• [Required work]
Only one stretch of the material below is wanted: everything from the line containing "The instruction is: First" down to the line containing "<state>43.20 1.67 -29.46", both ends included. Repeat it exactly and skip the pictures.

★ ★ ★ ★

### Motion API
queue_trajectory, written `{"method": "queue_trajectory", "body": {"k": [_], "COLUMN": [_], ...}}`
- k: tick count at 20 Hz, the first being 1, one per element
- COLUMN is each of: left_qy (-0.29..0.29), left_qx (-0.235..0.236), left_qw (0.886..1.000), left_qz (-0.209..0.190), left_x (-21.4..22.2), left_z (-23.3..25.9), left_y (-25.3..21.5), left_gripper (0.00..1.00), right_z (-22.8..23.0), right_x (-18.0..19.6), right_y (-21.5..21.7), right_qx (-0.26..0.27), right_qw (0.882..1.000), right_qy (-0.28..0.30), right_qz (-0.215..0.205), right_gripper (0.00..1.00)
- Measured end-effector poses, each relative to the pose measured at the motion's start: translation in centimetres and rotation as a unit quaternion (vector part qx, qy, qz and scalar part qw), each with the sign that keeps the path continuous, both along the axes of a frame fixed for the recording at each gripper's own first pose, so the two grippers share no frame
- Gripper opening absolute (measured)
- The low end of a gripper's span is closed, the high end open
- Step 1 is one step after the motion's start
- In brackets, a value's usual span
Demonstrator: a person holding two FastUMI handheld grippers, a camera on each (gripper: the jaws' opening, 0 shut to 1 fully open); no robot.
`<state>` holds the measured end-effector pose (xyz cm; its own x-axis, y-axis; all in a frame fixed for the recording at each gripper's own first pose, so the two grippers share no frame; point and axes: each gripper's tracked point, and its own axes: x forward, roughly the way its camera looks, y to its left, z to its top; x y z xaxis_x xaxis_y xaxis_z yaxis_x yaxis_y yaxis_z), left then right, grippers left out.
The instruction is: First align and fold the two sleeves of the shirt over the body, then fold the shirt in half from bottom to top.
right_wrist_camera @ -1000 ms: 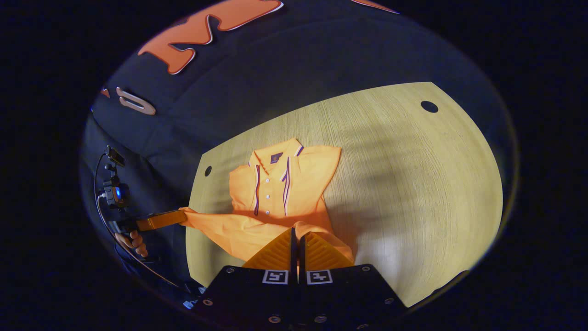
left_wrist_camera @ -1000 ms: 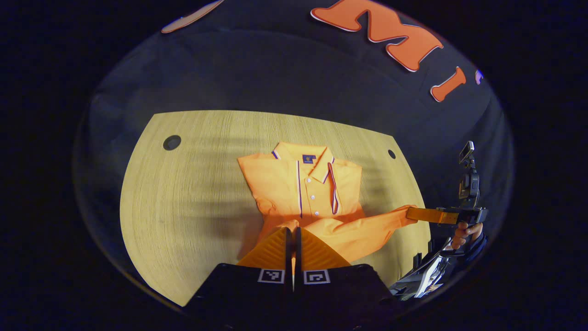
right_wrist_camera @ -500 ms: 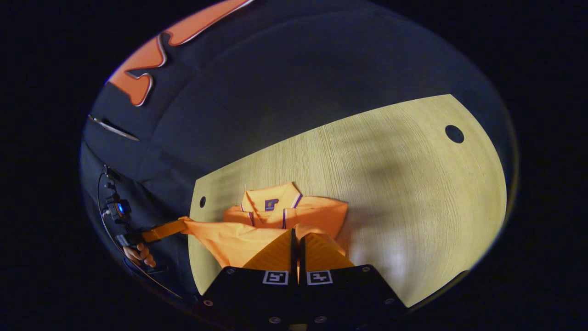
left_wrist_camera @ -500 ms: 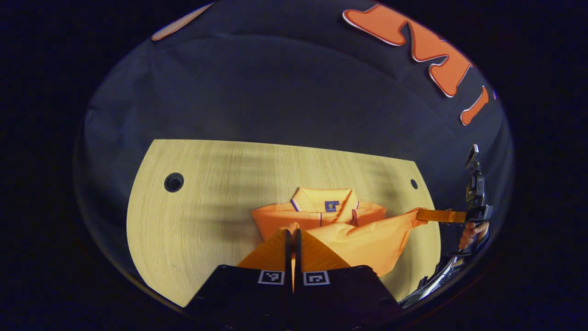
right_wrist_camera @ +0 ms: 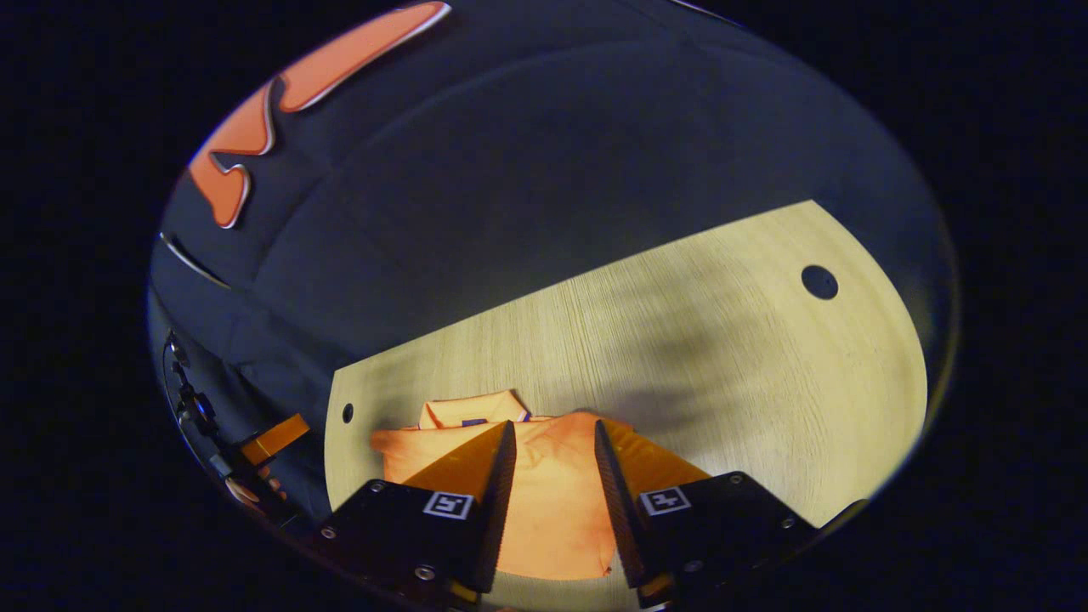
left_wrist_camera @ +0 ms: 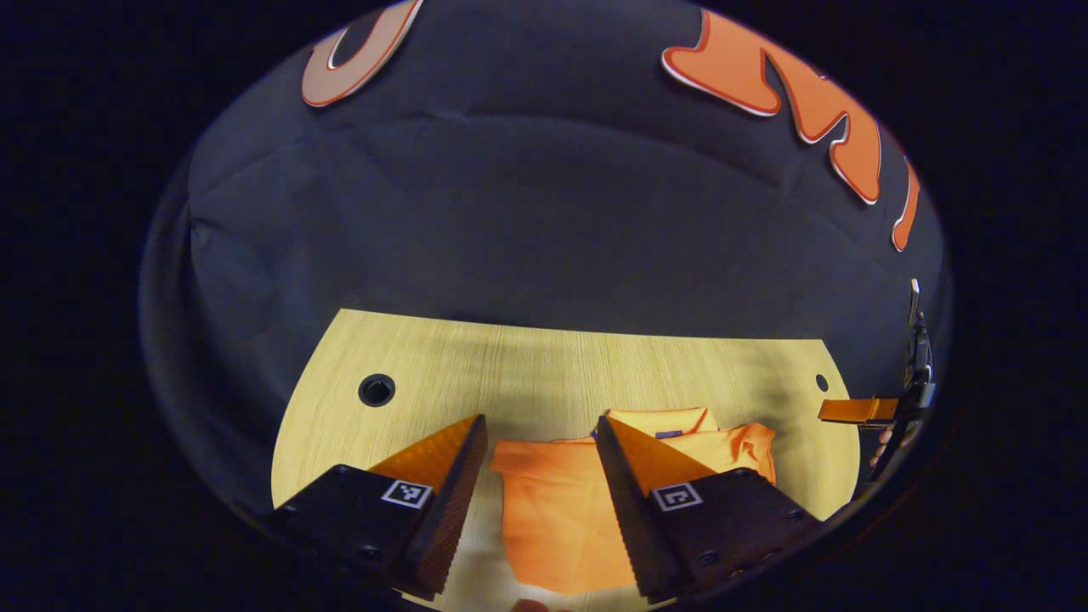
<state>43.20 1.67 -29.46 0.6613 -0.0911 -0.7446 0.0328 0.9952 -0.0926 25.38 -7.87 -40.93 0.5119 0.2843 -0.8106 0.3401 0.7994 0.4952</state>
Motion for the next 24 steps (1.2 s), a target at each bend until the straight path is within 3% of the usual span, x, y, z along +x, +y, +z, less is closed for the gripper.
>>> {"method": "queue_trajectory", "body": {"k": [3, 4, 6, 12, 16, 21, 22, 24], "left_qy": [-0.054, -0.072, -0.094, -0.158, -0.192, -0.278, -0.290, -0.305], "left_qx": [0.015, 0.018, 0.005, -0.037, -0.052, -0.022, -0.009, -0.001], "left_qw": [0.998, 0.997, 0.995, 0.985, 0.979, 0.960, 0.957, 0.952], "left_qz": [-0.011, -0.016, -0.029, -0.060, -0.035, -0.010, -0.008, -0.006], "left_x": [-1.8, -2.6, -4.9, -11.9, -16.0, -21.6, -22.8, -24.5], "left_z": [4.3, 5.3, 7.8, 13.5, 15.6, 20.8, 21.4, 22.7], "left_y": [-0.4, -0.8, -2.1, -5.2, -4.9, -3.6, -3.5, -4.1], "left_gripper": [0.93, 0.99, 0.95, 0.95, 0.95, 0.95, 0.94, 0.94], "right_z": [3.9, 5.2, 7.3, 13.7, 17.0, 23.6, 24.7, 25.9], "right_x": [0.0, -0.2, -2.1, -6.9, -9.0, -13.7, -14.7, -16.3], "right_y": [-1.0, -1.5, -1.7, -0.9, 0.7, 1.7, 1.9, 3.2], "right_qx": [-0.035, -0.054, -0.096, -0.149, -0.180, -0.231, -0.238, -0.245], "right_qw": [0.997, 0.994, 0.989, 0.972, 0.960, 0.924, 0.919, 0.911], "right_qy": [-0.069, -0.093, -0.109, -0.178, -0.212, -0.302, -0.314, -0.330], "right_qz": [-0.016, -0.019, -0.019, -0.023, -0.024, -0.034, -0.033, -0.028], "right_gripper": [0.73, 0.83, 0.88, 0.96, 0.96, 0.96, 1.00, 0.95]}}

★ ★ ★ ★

• [Expected answer]
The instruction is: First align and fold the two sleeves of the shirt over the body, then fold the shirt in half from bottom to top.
right_wrist_camera @ -1000 ms: 
left_wrist_camera @ -1000 ms: 
right_wrist_camera @ -500 ms: 
left_wrist_camera @ -500 ms: 
right_wrist_camera @ +0 ms: 
left_wrist_camera @ +0 ms: 
<state>43.20 1.67 -29.46 0.6613 -0.0911 -0.7446 0.0328 0.9952 -0.0926 25.38 -7.87 -40.93 0.5119 0.2843 -0.8106 0.3401 0.7994 0.4952</state>

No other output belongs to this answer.